Habituation and memory

The 2016 paper by David Vogel, Romain Boisseau, and Audrey Dussutour at the University of Toulouse demonstrated something more unsettling: slime molds can be habituated. The team trained slime molds to cross a salt-coated bridge (slime molds find salt aversive). On the first crossing, the slime mold avoids the salt and takes hours to cross. On repeated exposures over days, the slime mold's avoidance fades; by the seventh trial, it crosses the salt bridge as quickly as a control bridge with no salt.

The habituation is specific to the trained substance: a slime mold habituated to salt is not habituated to caffeine, which is also aversive. The habituation persists across periods of dormancy: a slime mold trained to ignore salt, dried out into a sclerotium for a month, and rehydrated, retains the habituation. There is no neural substrate for this memory; the substrate is presumably some chemical or structural change in the cytoplasm, but the precise mechanism is not understood.

What is striking is the categorical question.
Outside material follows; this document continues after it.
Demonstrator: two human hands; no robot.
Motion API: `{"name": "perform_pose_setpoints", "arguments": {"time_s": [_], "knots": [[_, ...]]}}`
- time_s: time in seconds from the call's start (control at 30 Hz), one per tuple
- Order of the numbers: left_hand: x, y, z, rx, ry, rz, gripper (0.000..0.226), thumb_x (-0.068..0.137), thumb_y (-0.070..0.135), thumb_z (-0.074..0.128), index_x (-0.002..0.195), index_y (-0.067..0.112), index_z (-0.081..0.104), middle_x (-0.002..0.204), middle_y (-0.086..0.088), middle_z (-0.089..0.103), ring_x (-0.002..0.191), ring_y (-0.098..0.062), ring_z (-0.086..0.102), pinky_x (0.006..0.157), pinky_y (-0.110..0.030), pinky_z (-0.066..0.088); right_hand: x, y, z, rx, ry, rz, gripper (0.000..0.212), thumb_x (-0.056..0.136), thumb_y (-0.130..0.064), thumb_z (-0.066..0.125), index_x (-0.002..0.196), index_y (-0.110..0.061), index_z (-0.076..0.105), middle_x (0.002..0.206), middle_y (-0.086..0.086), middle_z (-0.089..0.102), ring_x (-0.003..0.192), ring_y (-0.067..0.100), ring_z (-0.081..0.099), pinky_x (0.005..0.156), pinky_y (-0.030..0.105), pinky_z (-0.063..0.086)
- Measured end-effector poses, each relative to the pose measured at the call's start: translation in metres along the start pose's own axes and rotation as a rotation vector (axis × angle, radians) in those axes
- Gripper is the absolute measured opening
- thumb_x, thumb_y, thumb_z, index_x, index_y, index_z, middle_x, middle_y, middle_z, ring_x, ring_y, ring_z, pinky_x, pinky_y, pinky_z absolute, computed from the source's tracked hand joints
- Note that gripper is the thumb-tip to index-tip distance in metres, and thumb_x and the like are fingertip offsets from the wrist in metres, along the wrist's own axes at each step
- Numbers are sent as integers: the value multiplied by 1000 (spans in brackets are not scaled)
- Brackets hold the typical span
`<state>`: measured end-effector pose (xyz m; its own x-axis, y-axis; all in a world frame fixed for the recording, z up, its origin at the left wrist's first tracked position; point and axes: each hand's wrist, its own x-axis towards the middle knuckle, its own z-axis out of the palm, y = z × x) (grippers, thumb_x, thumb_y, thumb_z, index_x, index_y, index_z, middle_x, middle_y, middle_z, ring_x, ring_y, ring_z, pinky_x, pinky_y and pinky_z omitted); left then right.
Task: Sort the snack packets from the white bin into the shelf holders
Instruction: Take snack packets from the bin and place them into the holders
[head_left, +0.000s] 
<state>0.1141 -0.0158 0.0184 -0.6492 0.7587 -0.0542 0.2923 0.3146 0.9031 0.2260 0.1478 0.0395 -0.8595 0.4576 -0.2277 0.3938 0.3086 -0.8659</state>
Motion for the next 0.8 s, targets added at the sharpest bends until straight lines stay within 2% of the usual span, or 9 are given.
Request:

If a single-celled organism can be trained, retain training across dormancy, and discriminate between aversive substances, the line between "computation" and "behavior" becomes harder to draw. The standard distinction between systems with memory (which need a brain or some equivalent) and systems without (which are simple chemistry) does not survive contact with Physarum.

What the slime mold is computing with

The substrate question is the deep one. Conventional computation uses transistors switching at gigahertz; brains use neurons firing at hertz to kilohertz. Slime molds compute with cytoplasmic flow on a timescale of minutes. The information-carrying primitives are the local thickness of the tube network, the local concentration of signaling molecules, the local rhythm of contraction.
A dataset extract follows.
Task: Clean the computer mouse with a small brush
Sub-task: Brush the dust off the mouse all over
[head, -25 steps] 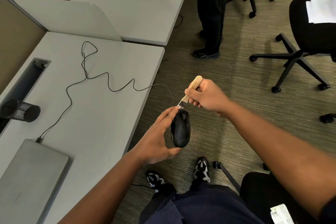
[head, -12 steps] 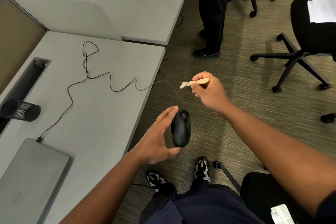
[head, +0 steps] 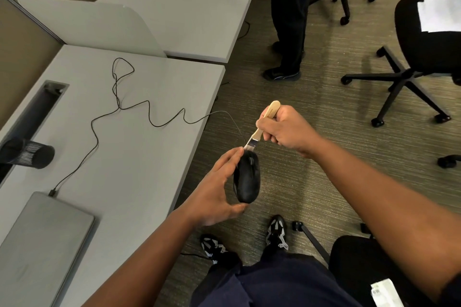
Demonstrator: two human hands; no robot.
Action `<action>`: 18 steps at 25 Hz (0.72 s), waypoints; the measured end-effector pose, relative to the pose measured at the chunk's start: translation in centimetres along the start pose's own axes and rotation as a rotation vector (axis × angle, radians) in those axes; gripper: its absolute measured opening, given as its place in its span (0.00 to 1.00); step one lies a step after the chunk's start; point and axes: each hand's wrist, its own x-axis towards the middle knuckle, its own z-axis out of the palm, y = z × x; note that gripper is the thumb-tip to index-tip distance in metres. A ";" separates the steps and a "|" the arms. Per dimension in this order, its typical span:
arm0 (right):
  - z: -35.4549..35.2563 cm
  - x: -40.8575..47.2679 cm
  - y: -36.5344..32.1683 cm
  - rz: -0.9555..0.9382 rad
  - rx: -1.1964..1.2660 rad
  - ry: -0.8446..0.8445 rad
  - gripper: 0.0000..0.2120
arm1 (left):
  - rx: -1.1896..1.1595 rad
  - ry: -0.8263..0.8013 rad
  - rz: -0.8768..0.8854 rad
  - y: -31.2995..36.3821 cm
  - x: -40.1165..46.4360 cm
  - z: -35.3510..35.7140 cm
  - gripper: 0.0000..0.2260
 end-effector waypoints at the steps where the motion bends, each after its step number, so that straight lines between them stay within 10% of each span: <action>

The bandwidth is unimpressive, but the substrate has properties that conventional computers do not. It is fault-tolerant in a deep way; tearing the slime mold in half produces two slime molds, each of which retains some fraction of the trained behavior. It is energy-efficient; the slime mold solves shortest-path problems on millijoules of metabolic energy where a conventional computer would use kilojoules. It scales with the size of the problem in a way that does not require explicit programming; you give it food sources, it gives you a network.
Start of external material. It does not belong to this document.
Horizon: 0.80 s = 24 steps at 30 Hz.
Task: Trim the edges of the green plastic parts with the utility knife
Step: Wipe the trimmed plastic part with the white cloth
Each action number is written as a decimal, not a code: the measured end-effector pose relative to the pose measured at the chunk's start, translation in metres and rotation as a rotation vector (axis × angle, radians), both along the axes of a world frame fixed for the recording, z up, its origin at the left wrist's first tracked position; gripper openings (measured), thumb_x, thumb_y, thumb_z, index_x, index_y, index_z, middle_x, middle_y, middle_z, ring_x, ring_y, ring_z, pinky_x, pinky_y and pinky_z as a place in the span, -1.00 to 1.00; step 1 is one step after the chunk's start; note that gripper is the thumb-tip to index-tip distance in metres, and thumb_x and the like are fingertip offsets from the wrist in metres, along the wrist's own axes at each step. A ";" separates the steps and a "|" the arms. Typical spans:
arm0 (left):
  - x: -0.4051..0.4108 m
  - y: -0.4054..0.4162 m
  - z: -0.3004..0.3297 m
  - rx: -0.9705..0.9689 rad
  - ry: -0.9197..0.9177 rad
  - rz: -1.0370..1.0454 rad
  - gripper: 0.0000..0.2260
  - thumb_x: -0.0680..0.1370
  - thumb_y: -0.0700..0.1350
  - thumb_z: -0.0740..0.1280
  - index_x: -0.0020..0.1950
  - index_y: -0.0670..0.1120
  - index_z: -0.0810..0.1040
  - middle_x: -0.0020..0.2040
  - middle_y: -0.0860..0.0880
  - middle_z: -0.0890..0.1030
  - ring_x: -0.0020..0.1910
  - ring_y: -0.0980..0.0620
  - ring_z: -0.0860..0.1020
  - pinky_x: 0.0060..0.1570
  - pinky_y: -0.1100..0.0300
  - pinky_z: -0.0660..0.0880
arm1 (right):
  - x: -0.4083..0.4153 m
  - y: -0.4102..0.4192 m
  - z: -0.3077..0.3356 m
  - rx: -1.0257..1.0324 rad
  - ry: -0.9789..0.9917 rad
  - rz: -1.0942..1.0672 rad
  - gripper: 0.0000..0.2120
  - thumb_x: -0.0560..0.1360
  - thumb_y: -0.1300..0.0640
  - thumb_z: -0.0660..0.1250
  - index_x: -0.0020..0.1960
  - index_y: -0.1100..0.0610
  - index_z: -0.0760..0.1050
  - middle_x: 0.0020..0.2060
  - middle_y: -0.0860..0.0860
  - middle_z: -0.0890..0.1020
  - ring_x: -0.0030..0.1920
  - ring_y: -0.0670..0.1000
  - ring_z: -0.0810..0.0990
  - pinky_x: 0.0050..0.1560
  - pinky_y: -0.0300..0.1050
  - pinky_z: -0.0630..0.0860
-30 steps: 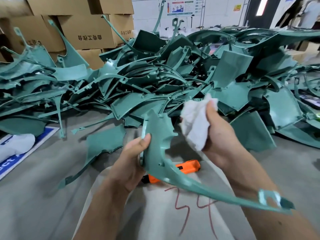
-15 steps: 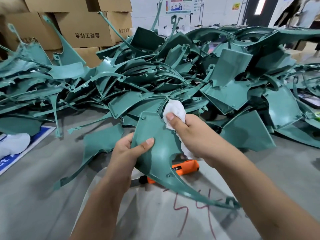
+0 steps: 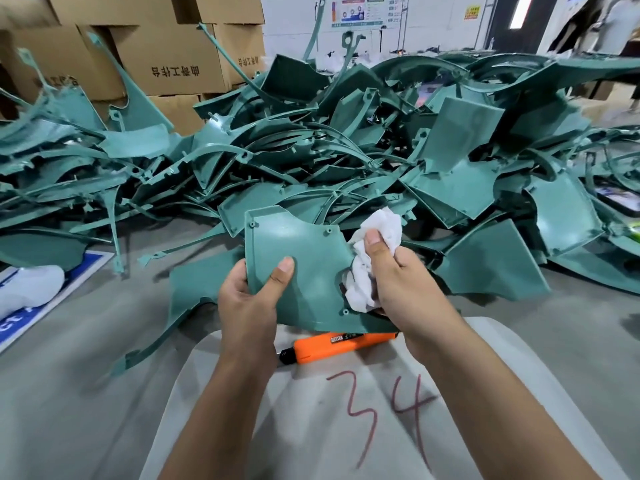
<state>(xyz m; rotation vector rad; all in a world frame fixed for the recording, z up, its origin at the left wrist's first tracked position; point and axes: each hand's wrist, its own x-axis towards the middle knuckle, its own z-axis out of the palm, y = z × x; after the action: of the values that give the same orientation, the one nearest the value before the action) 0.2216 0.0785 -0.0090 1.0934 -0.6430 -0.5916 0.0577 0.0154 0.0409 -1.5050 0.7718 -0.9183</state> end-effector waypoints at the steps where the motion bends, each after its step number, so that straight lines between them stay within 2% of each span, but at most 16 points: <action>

The interest from computer scientists is not that we should replace silicon with slime mold. The interest is that the substrate exists, that it works, and that it suggests there are computational architectures we have not yet enumerated. Andrew Adamatzky's group at the University of the West of England has been the most prolific publisher in this space, with experiments demonstrating slime mold logic gates, slime mold distance estimators, slime mold approximate solutions to the traveling salesman problem.

What it means

The slime mold is a useful corrective to a particular kind of intellectual hubris about cognition. The story we tell about computation is that it requires a brain, which requires a nervous system, which requires multicellularity, which appeared in the Cambrian. Everything before that, the story goes, was just chemistry. The slime mold is a reminder that the story is wrong in detail and probably wrong in spirit. Single-celled organisms can do things that look very much like cognition, on substrates that predate the Cambrian by a billion years.

What the slime mold is doing is not human cognition, and there is no point pretending it is. It does not have a self-model, it does not plan, it does not represent its environment in a way that we can recognize as belief. But it solves problems, retains training, and discriminates. The space of cognitive-like processes in nature is much larger than the space of brain-having organisms, and the slime mold is one of the cleanest demonstrations of how big the difference is.

The next time someone tells you that intelligence requires a brain, the right response is to ask them what a slime mold is doing when it draws the rail network of Tokyo on an agar plate. Whatever the answer is, "nothing" is not it.